В небольшой комнате стояло два письменных стола, несколько стульев, в углу маленький столик с чайной посудой, электроплитка, книжные стеллажи, заваленные книгами, газетными вырезками, бумагами, копиркой. На столах тоже разные папки, не сразу найдешь место, куда стакан поставить. Но было уютно и разговор, начатый в коридоре, продолжался легко, непринужденно.
--  Тамара! А бывало страшно на посту?
--  Нам, девчонкам, часто бывает страшно. Стоишь ночью на вышке, темно кругом, на небе тучи, ни зги не видать. Ветер шелестит, кажется, что кто-то крадётся. Может ночью зверёк какой пробежит, я слышу шорох, и у меня душа в пятки прячется.
Когда самолёты летят, особенно днём, не так страшно. Хотя всякое случалось: и бомбили нас, и обстреливали, и самолёты у нас на глазах падали. Мы стоим на вышке и плачем…
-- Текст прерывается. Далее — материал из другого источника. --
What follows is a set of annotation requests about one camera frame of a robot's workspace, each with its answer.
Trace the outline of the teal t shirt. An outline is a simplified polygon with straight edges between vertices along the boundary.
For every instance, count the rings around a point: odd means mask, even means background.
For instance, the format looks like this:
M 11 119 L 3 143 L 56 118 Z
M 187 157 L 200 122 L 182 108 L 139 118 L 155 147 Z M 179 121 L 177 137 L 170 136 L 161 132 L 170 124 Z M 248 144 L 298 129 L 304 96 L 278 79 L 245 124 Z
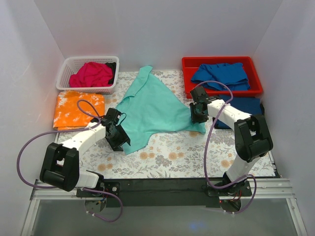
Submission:
M 190 108 L 151 71 L 151 66 L 140 68 L 116 106 L 118 111 L 126 114 L 122 127 L 130 138 L 130 145 L 123 145 L 125 154 L 144 148 L 156 133 L 206 132 L 204 124 L 192 123 Z

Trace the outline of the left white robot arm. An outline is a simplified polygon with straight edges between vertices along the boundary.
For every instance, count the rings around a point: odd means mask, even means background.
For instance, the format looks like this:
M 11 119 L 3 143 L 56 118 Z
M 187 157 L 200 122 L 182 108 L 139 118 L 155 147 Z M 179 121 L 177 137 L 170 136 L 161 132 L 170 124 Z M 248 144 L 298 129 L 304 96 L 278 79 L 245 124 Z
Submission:
M 123 151 L 125 143 L 130 145 L 121 116 L 126 117 L 126 114 L 110 108 L 106 115 L 94 117 L 84 131 L 61 144 L 51 143 L 46 149 L 40 181 L 67 192 L 74 188 L 98 188 L 103 176 L 80 170 L 79 157 L 102 139 L 113 151 Z

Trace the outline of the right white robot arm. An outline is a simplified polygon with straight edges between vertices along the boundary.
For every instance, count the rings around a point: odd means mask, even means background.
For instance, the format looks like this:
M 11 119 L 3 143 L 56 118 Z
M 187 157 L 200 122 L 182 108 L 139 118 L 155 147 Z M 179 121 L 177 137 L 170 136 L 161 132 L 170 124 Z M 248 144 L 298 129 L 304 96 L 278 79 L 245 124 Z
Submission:
M 212 184 L 206 178 L 207 185 L 214 190 L 234 193 L 245 185 L 250 177 L 250 170 L 258 159 L 273 149 L 273 141 L 264 115 L 252 115 L 242 112 L 218 96 L 209 96 L 204 87 L 196 86 L 190 92 L 193 123 L 205 123 L 213 117 L 226 124 L 234 132 L 236 157 L 233 164 L 224 173 L 222 181 Z

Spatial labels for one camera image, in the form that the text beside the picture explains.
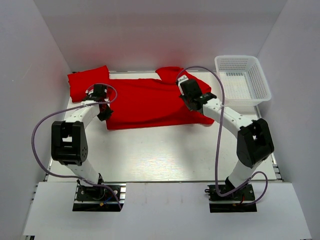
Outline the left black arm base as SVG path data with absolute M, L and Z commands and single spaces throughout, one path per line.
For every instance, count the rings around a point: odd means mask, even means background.
M 126 197 L 126 184 L 109 184 L 112 192 L 106 188 L 83 186 L 78 184 L 73 202 L 73 212 L 120 212 Z

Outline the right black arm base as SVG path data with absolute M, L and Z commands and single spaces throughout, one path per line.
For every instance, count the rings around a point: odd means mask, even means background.
M 219 196 L 214 184 L 208 185 L 204 190 L 209 198 L 210 213 L 256 213 L 255 193 L 251 184 L 228 195 Z

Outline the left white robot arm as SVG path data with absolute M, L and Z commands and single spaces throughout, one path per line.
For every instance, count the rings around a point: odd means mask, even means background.
M 106 187 L 101 184 L 103 177 L 88 159 L 89 147 L 86 127 L 94 118 L 101 122 L 108 120 L 113 110 L 107 103 L 108 86 L 94 84 L 85 91 L 80 108 L 76 109 L 63 121 L 54 121 L 51 125 L 51 157 L 66 166 L 88 186 L 88 193 L 99 200 L 105 196 Z

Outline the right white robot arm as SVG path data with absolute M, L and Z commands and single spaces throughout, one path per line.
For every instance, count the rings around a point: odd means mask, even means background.
M 180 97 L 191 111 L 201 113 L 219 123 L 215 161 L 218 162 L 222 130 L 226 129 L 236 138 L 236 156 L 238 161 L 226 178 L 225 192 L 215 190 L 220 197 L 238 199 L 244 193 L 244 187 L 258 174 L 257 167 L 275 150 L 269 125 L 266 120 L 249 119 L 225 105 L 225 93 L 218 98 L 211 92 L 203 93 L 195 79 L 186 75 L 176 80 Z

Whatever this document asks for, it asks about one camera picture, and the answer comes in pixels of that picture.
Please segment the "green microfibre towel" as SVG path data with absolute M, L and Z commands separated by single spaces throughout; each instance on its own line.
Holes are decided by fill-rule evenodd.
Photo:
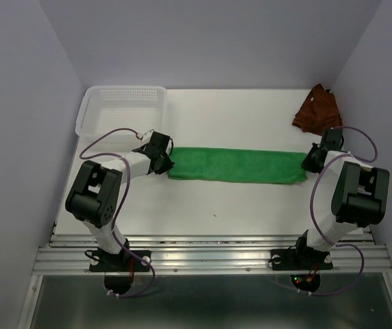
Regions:
M 301 167 L 306 154 L 208 147 L 177 147 L 172 180 L 204 180 L 242 184 L 298 184 L 308 177 Z

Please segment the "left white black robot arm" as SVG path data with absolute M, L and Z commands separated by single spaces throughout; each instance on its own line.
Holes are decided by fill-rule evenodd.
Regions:
M 115 270 L 124 269 L 129 262 L 127 239 L 117 228 L 117 217 L 131 180 L 151 173 L 161 175 L 174 166 L 170 158 L 173 139 L 154 130 L 139 134 L 127 128 L 126 131 L 135 133 L 142 145 L 124 155 L 88 154 L 98 142 L 121 130 L 117 128 L 104 134 L 80 152 L 83 163 L 65 201 L 66 211 L 89 229 L 98 249 L 106 253 L 107 264 Z

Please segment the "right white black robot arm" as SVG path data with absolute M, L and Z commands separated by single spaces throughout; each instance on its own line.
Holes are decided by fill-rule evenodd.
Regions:
M 362 134 L 373 147 L 373 157 L 361 158 L 344 151 L 345 130 Z M 318 175 L 309 201 L 313 227 L 298 238 L 292 251 L 297 266 L 308 267 L 316 259 L 324 259 L 346 235 L 358 228 L 377 225 L 384 219 L 390 173 L 372 166 L 377 158 L 378 148 L 373 139 L 355 127 L 331 127 L 322 133 L 320 143 L 312 144 L 301 167 Z M 315 195 L 326 173 L 336 175 L 336 184 L 330 214 L 319 221 L 315 216 Z

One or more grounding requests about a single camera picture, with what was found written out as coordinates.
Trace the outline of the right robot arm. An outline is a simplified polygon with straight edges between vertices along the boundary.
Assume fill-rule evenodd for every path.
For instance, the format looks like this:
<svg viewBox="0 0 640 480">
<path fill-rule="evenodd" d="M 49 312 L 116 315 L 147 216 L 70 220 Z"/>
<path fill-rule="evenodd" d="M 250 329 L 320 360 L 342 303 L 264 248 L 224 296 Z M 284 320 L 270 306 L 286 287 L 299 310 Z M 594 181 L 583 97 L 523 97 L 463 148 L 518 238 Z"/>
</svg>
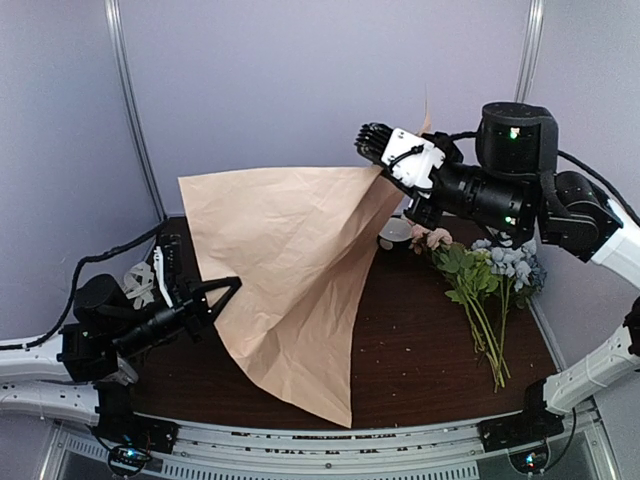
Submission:
<svg viewBox="0 0 640 480">
<path fill-rule="evenodd" d="M 582 163 L 559 171 L 558 125 L 540 106 L 492 102 L 470 136 L 467 165 L 457 136 L 416 135 L 381 123 L 361 127 L 357 152 L 408 196 L 406 216 L 426 227 L 444 213 L 508 235 L 514 245 L 539 237 L 584 262 L 639 281 L 639 220 L 619 192 Z M 598 348 L 565 371 L 530 385 L 519 413 L 482 421 L 485 451 L 561 434 L 563 419 L 587 397 L 639 367 L 639 313 L 632 310 Z"/>
</svg>

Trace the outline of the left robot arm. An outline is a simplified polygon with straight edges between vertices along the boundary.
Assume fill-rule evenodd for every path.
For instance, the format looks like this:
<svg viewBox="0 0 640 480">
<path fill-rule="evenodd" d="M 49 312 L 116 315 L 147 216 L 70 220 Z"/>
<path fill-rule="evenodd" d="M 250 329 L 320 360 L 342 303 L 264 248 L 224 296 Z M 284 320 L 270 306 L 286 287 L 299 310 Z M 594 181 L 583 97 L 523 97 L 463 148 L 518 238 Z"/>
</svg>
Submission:
<svg viewBox="0 0 640 480">
<path fill-rule="evenodd" d="M 83 424 L 99 439 L 143 452 L 169 454 L 179 426 L 138 414 L 131 388 L 133 360 L 182 334 L 199 341 L 240 290 L 237 276 L 191 283 L 181 275 L 180 238 L 160 223 L 139 237 L 76 265 L 66 305 L 54 326 L 1 344 L 1 410 Z M 101 263 L 147 241 L 156 242 L 151 290 L 135 307 L 110 274 L 81 284 L 84 266 Z"/>
</svg>

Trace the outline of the pink and green wrapping paper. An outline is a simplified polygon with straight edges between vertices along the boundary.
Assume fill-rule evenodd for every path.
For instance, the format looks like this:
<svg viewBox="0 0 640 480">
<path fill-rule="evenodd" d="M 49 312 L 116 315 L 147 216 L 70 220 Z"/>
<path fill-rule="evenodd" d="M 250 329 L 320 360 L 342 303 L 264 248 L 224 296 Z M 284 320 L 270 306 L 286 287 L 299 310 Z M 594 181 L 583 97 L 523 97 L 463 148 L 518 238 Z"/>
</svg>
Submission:
<svg viewBox="0 0 640 480">
<path fill-rule="evenodd" d="M 350 427 L 356 316 L 401 191 L 375 166 L 242 169 L 179 187 L 200 276 L 241 280 L 214 324 L 227 353 L 257 387 Z"/>
</svg>

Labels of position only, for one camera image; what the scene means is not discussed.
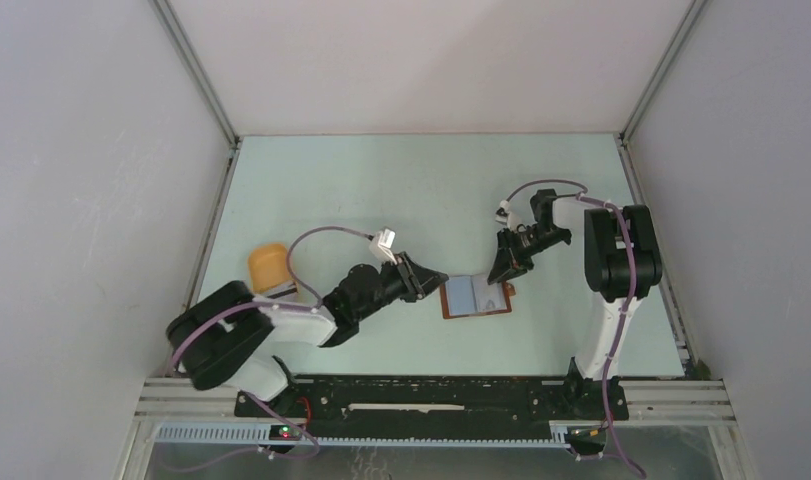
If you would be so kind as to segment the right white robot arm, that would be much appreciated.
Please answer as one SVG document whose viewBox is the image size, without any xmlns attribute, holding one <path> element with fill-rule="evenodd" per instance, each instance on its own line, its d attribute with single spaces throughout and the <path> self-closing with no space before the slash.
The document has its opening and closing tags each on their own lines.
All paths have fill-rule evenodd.
<svg viewBox="0 0 811 480">
<path fill-rule="evenodd" d="M 587 418 L 603 403 L 618 375 L 619 356 L 631 319 L 663 276 L 651 213 L 644 205 L 619 207 L 579 192 L 537 191 L 530 199 L 533 223 L 525 224 L 503 199 L 495 213 L 501 228 L 488 273 L 490 284 L 533 270 L 536 255 L 559 244 L 582 247 L 585 281 L 593 294 L 592 320 L 572 357 L 562 392 L 566 411 Z"/>
</svg>

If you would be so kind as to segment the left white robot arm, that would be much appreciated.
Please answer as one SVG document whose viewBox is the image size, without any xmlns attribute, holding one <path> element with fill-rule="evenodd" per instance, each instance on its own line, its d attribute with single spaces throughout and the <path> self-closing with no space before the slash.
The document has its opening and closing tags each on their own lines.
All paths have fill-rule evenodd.
<svg viewBox="0 0 811 480">
<path fill-rule="evenodd" d="M 380 267 L 352 267 L 318 306 L 255 295 L 244 282 L 230 281 L 169 323 L 171 363 L 199 391 L 229 385 L 253 394 L 271 415 L 285 416 L 296 406 L 297 390 L 282 359 L 256 357 L 265 342 L 339 346 L 370 316 L 396 301 L 423 300 L 448 279 L 401 252 Z"/>
</svg>

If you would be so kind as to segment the brown leather card holder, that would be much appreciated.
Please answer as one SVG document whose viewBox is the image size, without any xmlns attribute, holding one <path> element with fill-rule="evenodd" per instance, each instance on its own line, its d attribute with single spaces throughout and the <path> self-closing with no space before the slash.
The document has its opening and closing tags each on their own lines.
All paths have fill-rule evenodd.
<svg viewBox="0 0 811 480">
<path fill-rule="evenodd" d="M 511 283 L 489 284 L 486 274 L 453 276 L 440 287 L 442 316 L 455 320 L 508 314 L 515 295 Z"/>
</svg>
--  А что самое трудное в вашей службе?
Тамара на секунду задумалась и улыбнулась:
--  Если бы вы спросили, что самое легкое, я бы не знала, что сказать, а самое трудное…  За полтора года на фронте ни разу не удалось поспать более трех часов подряд. Ни разу… Я привыкла к этому, и другие девушки тоже, но такое ощущение, что всегда хожу с тяжелым рюкзаком на спине, и снять его нельзя.
Я жду конца войны, чтобы выспаться за все эти дни, месяцы, и, наверное, годы, чтобы снова, как до войны, почувствовать себя легкой, счастливой, рядом с мамой… И ещё хочется быть любимой, по-настоящему…
--  Часто вам приходится обнаруживать в небе чужие самолёты?
--  В 1942 году – каждый день, сейчас реже. Командование ведёт боевой  учет по постам. За полтора года мы сообщили о приближении, наверное, около двухсот вражеских самолётов. Им не дали сбросить бомбы на столицу.
Говорили уже больше часа, а конца разговору не видно. Мария Николаевна, сотрудница редакции, снова поставила на плитку чайник, принесла сухарики, слушала, что-то писала в блокнотик, то вдруг замирала, задумавшись, и снова были вопросы, вопросы…
Материал для журнала получился отличный, девушка Марии Николаевне очень понравилась. Расставаясь, она пообещала Тамаре послать экземпляр журнала её родителям, в город Железнодорожный.
Тамара медленно спускалась по лестничным маршам, и чувство праздника её не покидало. Сегодня она увидит Анатолия, он скоро придёт к редакции «Правда». Вчера она написала ему о том, как оказалась в Москве, и где будет давать интервью.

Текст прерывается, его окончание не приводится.